Герой наш, однако, прекрасно понимал, что проект Клодия направлен лично против него. Взволнованный, испуганный, он решился на опрометчивый шаг, о котором вскоре пожалел: он перестал носить тогу и тунику сенатора и облачился в одежду простого всадника, получалось, что он как бы признает, что находится под подозрением и угрозой. Поначалу, правда, жест имел благоприятные последствия: всадники шумной толпой явились ка Капитолий, они кричали, что всем им пришла пора облачиться в траур, что они сами возьмут на себя заботу о жизни и здоровье Цицерона, ведь государством, кричали они, никто не управляет. Всадники были не одиноки. Значительная часть сенаторов, все «добропорядочные граждане», boni, заклинали консулов выступить против законопроекта Клодия, но Габиний и Пизон не слушали никого. А когда сенат решил, что все члены его облачатся в траур, Габиний — консул-суффект этого месяца, наложил на решение сенаторов запрет, и второй консул, Пизон, подписался под запретом. Вскоре нашелся народный трибун, который согласился наложить вето на законопроект Клодия. То был Луций Нинний Квадрат, друг
Цицерона, на него можно было положиться. Однако и этот шаг не дал результатов. Тогда Цицерон решил посетить Пизона, он взял с собой своего шурина, который принадлежал к одному с Пизоном роду Кальпурниев. В речи «Против Пизона» он рассказал, что вышло из их визита.

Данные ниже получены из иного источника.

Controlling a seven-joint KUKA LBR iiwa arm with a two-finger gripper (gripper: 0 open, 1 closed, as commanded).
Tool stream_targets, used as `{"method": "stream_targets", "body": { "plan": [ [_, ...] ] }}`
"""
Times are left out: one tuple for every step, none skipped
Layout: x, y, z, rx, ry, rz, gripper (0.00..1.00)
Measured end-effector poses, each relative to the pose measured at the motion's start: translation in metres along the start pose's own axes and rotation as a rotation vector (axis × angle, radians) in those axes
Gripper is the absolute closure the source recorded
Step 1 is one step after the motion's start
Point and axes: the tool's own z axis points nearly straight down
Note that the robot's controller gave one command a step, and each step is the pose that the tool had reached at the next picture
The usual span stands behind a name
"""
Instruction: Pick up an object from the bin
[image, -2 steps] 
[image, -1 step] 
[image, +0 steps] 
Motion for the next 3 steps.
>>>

«Помнишь ли ты, чудовище, тот день, когда в пятом часу явился я к тебе вместе с Гаем Пизоном? Ты только что вылез из какого-то кабака, закутанный с ног до головы, дабы укрыться от людских взглядов; обдав нас зловонным дыханием, ты принялся объяснять, что слабое здоровье заставляет тебя будто бы пить лекарства, разведенные на вине. Мы сделали вид, будто поверили — что другое нам оставалось? — и принуждены были долгое время вдыхать кабацкую вонь, которую ты постоянно источаешь. До нас доносились вперемешку наглые твои ответы и икота, так что в конце концов мы обратились в бегство». Если верить этой яростной разоблачительной речи, Пизон еще и в начале дня не мог оправиться от ночной оргии; Цицерону он, впрочем, в просьбе его отказал.